Why did God speak? The answer is not just to teach us, but to save us: “…and how from childhood you have been acquainted with the sacred writings, which are able to make you wise for salvation through faith in Christ Jesus.” (2 Timothy 3:15).

We sometimes find an almost superstitious attitude toward Bible reading, as if it had some magical efficacy. But there is no “magic” in the mechanical or dutiful (“I should do this”) reading of the Bible. The written Word points to the Living Word and says to us, “Go to Jesus.” If we do not go to the Messiah to whom it points, we miss the whole purpose of Bible reading. Jesus, speaking to his Jewish contemporaries, said, “You search the scriptures, because you think that in them you have eternal life; and it is they that bear witness to Me; yet you refuse to come to Me that you may have life.” (John 5:39-40).  The Scriptures point to Jesus as the life-giver and urge the reader to go to Him for life.

The Bible is God’s picture of Jesus. It bears witness to Him. So, whenever we are reading the Bible, we must look for Jesus. The Old Testament sacrifices foreshadow that perfect sacrifice for sin made once and for all upon the Cross. The teaching of the Old Testament prophets foretell the coming of the Messiah, the “suffering servant of the Lord” who will die for the sins of His people. All this rich imagery and more from the Old Testament bears witness to Jesus. When we move into the New Testament, Jesus Christ comes yet more clearly into focus.

John Stott wrote, “Whenever you read the Bible, I want to beg you to remember its major purpose. Scripture is the Father’s testimony to the Son. It points to Him. It says to us, ‘Go to Him in order to find life — abundant life — in Him.’ … Scripture (as [Martin] Luther used to say) is the manger or ‘cradle’ in which the infant Jesus lies. Don’t let us inspect the cradle and forget to worship the Baby.”

Dr. Christopher Chavasse, formerly Bishop of Rochester, would have us approach the Bible as if studying and admiring a great painting:

     “The Bible is the portrait of our Lord Jesus Christ. The Gospels are the figure itself in the portrait. The Old Testament is the background leading up to the divine figure, pointing towards it and absolutely necessary to the composition as a whole. The Epistles serve as the dress and accoutrements of the figure, explaining and describing it. Then, while by our Bible reading we study the portrait as a great whole, the miracle happens, the figure comes to life and stepping down from the canvas of the written word, the everlasting Christ of the Emmaus story becomes himself our Bible teacher, to interpret to us in all the Scriptures the things concerning himself.”

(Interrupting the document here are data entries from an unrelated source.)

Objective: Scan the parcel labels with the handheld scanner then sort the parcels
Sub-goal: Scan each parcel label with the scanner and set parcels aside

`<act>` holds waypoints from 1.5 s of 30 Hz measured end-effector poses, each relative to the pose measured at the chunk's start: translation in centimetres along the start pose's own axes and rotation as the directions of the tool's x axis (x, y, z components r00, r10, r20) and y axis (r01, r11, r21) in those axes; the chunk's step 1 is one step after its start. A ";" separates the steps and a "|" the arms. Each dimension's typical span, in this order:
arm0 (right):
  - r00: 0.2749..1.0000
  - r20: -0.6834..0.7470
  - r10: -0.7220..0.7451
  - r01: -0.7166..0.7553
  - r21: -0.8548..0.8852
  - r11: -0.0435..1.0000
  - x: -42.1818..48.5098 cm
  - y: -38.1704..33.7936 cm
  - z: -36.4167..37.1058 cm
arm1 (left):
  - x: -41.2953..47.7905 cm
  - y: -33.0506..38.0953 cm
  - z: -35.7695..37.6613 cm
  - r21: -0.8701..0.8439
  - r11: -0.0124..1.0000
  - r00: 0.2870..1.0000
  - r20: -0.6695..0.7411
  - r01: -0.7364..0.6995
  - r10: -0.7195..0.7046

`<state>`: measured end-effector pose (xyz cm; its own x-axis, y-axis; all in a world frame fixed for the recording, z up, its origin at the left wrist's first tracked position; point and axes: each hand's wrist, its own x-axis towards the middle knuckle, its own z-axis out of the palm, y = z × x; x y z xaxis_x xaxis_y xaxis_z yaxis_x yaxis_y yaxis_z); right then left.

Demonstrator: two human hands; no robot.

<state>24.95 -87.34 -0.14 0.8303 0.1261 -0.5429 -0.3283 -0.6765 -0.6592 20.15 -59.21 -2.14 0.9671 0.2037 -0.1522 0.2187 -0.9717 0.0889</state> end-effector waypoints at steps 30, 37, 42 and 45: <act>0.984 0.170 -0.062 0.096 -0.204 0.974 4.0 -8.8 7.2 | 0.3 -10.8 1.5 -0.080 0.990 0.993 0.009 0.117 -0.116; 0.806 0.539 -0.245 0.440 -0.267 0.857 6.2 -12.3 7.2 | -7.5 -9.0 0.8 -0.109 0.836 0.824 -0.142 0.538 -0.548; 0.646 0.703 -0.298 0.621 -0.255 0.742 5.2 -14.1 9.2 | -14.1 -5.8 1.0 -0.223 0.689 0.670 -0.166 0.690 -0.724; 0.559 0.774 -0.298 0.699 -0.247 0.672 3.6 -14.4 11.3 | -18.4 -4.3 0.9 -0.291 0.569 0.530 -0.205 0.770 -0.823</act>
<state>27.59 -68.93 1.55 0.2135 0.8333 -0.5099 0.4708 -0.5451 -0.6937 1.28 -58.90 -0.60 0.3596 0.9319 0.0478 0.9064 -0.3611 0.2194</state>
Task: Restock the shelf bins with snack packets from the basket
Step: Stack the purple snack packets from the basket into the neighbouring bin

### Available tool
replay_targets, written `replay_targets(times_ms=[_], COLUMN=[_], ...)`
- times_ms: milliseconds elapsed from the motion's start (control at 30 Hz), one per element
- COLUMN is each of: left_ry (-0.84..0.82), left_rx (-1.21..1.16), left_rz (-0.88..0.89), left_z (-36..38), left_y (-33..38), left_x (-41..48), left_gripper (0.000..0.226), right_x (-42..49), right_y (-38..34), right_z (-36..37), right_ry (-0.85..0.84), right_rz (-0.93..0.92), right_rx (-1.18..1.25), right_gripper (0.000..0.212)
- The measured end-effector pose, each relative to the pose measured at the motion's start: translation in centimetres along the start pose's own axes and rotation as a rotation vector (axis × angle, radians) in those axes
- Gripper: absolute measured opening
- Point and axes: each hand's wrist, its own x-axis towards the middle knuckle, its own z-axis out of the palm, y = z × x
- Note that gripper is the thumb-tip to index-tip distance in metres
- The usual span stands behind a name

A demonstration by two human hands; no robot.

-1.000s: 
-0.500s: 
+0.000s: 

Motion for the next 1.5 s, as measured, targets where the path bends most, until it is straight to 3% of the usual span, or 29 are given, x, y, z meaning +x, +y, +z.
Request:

The Bible was not given for our information but for our transformation and it will always be the case that a word from Jesus changes everything. John Stott is at pains to remind us, “It is not enough to possess a Bible, to read the Bible, love the Bible, study the Bible, know the Bible. We need to ask ourselves: Is the Christ of the Bible the center of our lives? If not, all our Bible reading has been futile, for this is the great purpose of the Bible.”